_WORK REQUIRED_
Could you count the lines in the data that contain "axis"? Reply with the number only.
··········
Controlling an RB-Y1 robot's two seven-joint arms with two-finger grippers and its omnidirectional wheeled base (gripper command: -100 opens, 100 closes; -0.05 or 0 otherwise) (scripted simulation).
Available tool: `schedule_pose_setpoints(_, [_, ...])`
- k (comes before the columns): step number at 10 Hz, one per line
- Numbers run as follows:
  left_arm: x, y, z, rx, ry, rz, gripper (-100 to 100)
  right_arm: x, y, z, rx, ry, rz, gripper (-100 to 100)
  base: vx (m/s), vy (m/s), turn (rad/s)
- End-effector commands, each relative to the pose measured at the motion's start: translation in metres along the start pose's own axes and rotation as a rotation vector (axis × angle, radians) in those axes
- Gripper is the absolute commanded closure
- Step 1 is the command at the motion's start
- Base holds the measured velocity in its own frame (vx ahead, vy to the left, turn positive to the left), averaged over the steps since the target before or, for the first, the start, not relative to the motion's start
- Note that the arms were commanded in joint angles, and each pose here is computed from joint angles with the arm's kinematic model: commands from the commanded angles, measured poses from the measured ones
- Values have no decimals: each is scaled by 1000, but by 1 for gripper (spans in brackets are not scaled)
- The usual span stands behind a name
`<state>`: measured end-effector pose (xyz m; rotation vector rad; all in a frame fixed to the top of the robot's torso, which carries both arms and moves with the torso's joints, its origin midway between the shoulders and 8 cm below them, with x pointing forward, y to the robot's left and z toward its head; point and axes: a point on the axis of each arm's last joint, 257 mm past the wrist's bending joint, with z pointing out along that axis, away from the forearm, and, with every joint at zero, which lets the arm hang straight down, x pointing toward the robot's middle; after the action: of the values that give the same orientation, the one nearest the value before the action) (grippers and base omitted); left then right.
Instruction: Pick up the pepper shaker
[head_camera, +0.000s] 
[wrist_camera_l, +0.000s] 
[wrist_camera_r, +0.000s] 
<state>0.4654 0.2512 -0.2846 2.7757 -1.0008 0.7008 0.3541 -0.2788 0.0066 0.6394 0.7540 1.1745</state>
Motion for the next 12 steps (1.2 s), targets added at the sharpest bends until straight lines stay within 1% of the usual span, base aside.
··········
_YOUR RESPONSE_
2